== About this task ==
I would like the lines below, from the one with "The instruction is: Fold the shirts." through the one with "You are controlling", copied exactly and without any pictures.
━━━━━━
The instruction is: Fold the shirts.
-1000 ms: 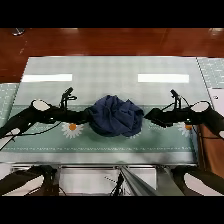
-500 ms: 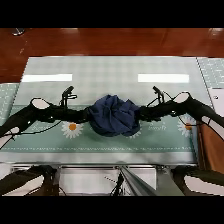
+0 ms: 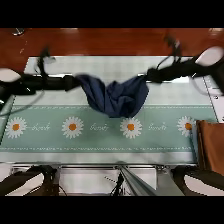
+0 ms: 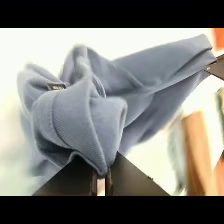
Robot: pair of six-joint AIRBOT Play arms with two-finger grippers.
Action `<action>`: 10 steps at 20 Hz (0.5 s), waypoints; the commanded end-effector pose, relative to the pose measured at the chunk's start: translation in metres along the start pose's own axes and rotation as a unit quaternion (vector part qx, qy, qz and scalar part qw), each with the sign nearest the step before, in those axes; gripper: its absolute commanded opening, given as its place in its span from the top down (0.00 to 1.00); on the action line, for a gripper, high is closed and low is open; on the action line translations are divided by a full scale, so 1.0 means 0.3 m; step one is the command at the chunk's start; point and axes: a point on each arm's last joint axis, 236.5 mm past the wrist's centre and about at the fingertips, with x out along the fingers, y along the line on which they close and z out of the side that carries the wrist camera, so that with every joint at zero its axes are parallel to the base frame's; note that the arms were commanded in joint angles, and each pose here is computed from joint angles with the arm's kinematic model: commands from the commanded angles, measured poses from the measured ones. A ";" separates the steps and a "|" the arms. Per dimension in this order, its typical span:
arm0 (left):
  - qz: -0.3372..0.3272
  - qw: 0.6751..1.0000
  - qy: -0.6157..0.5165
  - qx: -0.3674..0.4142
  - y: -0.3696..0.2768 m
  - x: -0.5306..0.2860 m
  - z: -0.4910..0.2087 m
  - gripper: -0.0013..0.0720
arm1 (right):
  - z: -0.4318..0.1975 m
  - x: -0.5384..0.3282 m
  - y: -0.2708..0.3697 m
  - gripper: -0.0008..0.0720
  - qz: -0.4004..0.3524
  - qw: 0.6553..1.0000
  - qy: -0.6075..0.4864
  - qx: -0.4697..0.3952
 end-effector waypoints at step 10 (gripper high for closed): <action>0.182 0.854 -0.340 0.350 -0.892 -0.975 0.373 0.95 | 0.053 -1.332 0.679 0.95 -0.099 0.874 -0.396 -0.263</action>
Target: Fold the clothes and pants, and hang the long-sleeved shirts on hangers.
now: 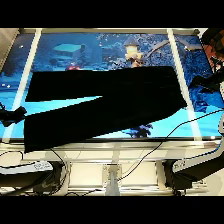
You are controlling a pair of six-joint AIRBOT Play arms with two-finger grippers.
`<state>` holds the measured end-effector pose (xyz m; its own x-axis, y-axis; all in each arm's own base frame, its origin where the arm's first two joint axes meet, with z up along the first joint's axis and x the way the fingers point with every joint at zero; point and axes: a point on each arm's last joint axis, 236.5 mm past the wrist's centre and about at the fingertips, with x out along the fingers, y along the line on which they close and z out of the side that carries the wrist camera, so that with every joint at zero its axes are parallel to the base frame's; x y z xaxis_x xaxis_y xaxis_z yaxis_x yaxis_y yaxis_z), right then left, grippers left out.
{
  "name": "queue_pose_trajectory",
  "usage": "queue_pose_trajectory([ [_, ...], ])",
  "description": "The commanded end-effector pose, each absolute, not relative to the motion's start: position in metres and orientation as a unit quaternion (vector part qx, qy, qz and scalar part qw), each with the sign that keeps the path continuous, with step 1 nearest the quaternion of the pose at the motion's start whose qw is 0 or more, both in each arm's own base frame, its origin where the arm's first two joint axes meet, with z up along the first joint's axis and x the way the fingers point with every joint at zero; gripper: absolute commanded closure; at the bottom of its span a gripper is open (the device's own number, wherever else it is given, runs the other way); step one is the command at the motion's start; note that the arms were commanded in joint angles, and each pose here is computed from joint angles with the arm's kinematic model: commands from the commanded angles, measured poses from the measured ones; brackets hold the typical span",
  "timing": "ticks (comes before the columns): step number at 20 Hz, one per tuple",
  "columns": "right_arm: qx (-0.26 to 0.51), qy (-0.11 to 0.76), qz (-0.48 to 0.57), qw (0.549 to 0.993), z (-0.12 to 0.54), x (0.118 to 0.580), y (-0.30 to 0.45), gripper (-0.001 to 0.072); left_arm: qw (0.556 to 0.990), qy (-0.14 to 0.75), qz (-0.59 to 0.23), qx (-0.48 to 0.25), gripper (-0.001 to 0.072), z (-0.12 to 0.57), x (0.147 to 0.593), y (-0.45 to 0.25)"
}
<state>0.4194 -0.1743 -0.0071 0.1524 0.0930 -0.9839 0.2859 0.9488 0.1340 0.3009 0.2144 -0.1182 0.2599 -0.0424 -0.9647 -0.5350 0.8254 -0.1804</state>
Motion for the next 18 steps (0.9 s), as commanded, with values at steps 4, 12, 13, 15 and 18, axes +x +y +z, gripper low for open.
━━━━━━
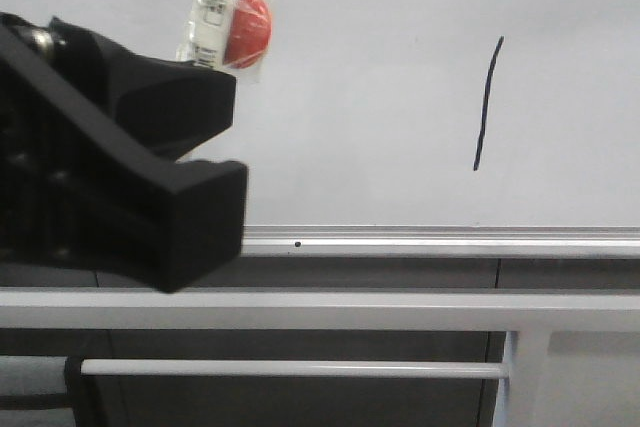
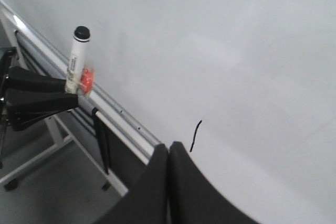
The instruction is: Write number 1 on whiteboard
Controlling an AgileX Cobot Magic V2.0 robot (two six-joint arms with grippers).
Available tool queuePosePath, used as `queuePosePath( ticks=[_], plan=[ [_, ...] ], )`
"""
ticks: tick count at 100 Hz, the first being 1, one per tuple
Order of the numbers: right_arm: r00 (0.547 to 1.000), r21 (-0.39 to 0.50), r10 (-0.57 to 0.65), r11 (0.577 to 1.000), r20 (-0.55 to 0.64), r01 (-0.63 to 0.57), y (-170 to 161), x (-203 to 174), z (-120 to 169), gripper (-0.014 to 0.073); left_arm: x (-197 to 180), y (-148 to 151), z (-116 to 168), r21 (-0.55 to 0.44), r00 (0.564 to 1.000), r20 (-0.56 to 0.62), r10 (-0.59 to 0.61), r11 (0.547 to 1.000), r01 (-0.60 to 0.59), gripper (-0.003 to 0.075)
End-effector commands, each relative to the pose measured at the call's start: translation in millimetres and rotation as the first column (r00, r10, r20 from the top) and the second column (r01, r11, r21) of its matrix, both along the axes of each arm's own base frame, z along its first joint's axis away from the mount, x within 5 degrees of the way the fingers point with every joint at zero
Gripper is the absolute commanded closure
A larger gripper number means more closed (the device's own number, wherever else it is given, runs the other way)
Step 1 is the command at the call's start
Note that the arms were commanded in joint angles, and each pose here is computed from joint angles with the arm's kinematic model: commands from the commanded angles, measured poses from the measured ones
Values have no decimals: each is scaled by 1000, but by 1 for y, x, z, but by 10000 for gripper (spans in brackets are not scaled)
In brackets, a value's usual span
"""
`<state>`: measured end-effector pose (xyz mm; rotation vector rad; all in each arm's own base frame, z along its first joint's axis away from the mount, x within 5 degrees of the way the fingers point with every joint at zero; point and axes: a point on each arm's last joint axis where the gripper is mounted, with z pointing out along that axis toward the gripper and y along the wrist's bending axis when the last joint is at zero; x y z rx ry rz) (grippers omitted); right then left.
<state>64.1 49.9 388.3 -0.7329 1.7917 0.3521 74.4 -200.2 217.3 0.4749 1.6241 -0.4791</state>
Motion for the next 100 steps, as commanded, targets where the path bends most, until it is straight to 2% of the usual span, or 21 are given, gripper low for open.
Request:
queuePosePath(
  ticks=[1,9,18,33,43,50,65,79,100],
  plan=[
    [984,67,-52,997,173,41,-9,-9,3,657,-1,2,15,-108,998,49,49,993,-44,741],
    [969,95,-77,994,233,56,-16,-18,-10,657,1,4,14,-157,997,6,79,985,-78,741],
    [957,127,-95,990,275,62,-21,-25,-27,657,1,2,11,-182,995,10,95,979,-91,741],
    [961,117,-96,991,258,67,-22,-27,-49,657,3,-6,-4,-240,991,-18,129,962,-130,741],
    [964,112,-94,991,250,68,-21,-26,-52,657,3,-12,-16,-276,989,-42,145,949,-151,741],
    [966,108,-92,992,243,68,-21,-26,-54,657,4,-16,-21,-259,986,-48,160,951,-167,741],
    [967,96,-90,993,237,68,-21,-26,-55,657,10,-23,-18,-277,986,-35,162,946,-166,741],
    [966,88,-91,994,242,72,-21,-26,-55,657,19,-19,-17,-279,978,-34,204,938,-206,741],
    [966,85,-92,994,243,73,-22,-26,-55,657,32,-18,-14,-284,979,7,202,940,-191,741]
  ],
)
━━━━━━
== Reply ==
The instruction is: Fold the shirts.
-1000 ms: 
-500 ms: 
+0 ms: 
+0 ms: 
Robot: pair of six-joint AIRBOT Play arms with two-finger grippers.
Action `<action>`: 10 steps at 20 Hz (0.5 s), waypoints; the commanded end-effector pose, relative to the pose measured at the chunk's start: translation in metres along the start pose's own axes and rotation as a unit quaternion (vector part qx, qy, qz and scalar part qw), each with the sign nearest the step before, in those axes; gripper: its absolute commanded opening, given as its place in its span from the top down (0.00 to 1.00); on the action line, for a gripper, high is closed and low is open; on the action line translations are divided by a full scale, so 1.0 means 0.3 m; step one is the command at the chunk's start; point and axes: a point on each arm's last joint axis, 236.5 mm past the wrist's centre and about at the fingertips, with x out along the fingers, y along the line on which they close and z out of the side that carries the wrist camera, so that with every joint at zero its axes are parallel to the base frame's; note that the arms were commanded in joint angles, and each pose here is computed from joint angles with the arm's kinematic model: commands from the commanded angles, measured poses from the measured ones. A ";" separates the steps and a "|" the arms. Per dimension in this order, its typical span:
arm0 (left):
  - qz: -0.3372..0.3272
  - qw: 0.6751..1.0000
  - qy: -0.6157..0.5165
  - qx: -0.3674..0.4142
  - y: -0.3696..0.2768 m
  - x: -0.5306..0.2860 m
  - z: -0.4910..0.2087 m
  - gripper: -0.0013..0.0720
arm1 (right):
  - z: -0.4318..0.1975 m
  - x: -0.5384..0.3282 m
  - y: -0.2708..0.3697 m
  - gripper: -0.0008..0.0720
  - qz: -0.4004..0.3524
  - qw: 0.6553..1.0000
  - qy: -0.6075..0.4864
  - qx: -0.4697..0.3952
 end-effector waypoints at step 10 (gripper high for closed): <action>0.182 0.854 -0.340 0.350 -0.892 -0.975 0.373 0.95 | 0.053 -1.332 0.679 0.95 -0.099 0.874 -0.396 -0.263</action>
Target: Fold the clothes and pants, and hang the long-sleeved shirts on hangers.
now: 
You are controlling a pair of six-joint AIRBOT Play arms with two-finger grippers.

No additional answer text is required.